There is no compelling evidence to indicate that the characteristics of tropical and extratropical storms have changed. Changes in tropical storm intensity and frequency are dominated by interdecadal to multidecadal variations, which may be substantial, e.g., in the tropical North Atlantic. Owing to incomplete data and limited and conflicting analyses, it is uncertain as to whether there have been any long-term and large-scale increases in the intensity and frequency of extra-tropical cyclones in the Northern Hemisphere. Regional increases have been identified in the North Pacific, parts of North America, and Europe over the past several decades. In the Southern Hemisphere, fewer analyses have been completed, but they suggest a decrease in extra-tropical cyclone activity since the 1970s. Recent analyses of changes in severe local weather (e.g., tornadoes, thunderstorm days, and hail) in a few selected regions do not provide compelling evidence to suggest long-term changes. In general, trends in severe weather events are notoriously difficult to detect because of their relatively rare occurrence and large spatial variability.

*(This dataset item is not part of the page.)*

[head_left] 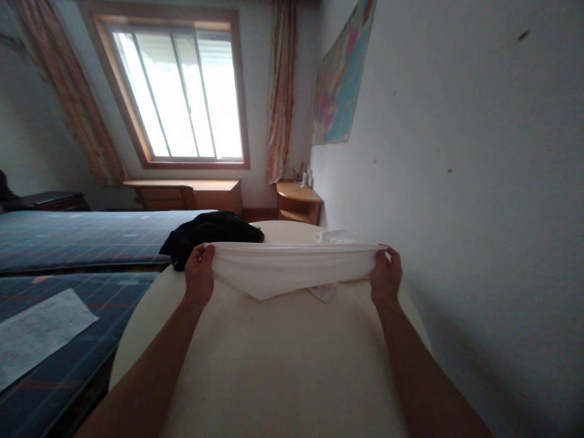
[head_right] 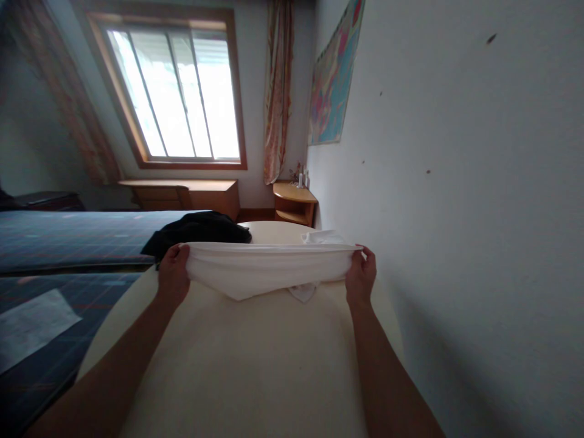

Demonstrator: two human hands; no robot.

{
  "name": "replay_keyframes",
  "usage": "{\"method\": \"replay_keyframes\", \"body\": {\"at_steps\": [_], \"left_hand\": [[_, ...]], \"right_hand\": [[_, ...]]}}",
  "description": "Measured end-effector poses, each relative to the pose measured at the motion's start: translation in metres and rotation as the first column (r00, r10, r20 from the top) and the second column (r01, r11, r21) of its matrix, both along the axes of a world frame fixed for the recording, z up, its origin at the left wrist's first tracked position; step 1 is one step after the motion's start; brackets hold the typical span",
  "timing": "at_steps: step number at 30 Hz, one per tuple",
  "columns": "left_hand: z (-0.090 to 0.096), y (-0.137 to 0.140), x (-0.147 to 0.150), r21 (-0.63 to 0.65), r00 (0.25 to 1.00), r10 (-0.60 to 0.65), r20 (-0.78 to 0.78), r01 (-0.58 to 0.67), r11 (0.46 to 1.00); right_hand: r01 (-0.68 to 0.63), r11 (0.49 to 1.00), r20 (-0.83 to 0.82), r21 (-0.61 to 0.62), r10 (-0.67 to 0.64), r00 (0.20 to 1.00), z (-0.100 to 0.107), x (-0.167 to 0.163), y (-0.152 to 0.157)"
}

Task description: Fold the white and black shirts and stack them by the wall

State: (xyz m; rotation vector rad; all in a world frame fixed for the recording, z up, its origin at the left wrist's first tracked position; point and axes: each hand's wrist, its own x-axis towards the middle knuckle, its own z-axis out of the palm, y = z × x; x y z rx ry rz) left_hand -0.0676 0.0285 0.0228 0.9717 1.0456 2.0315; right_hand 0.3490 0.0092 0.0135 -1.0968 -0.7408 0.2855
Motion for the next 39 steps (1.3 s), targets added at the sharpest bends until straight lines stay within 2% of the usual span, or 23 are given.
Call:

B.7 The Collective Picture: A Warming World and Other Changes in the Climate System

As summarised above, a suite of climate changes is now well-documented, particularly over the recent decades to century time period, with its growing set of direct measurements. Figure 7 illustrates these trends in temperature indicators (Figure 7a) and hydrological and storm-related indicators (Figure 7b), as well as also providing an indication of certainty about the changes.

Figure 7a: Schematic of observed variations of the temperature indicators. [Based on Figure 2.39a]

Figure 7b: Schematic of observed variations of the hydrological and storm-related indicators. [Based on Figure 2.39b]

Taken together, these trends illustrate a collective picture of a warming world:

Some important aspects of climate appear not to have changed.

The variations and trends in the examined indicators imply that it is virtually certain that there has been a generally increasing trend in global surface temperature over the 20th century, although short-term and regional deviations from this trend occur.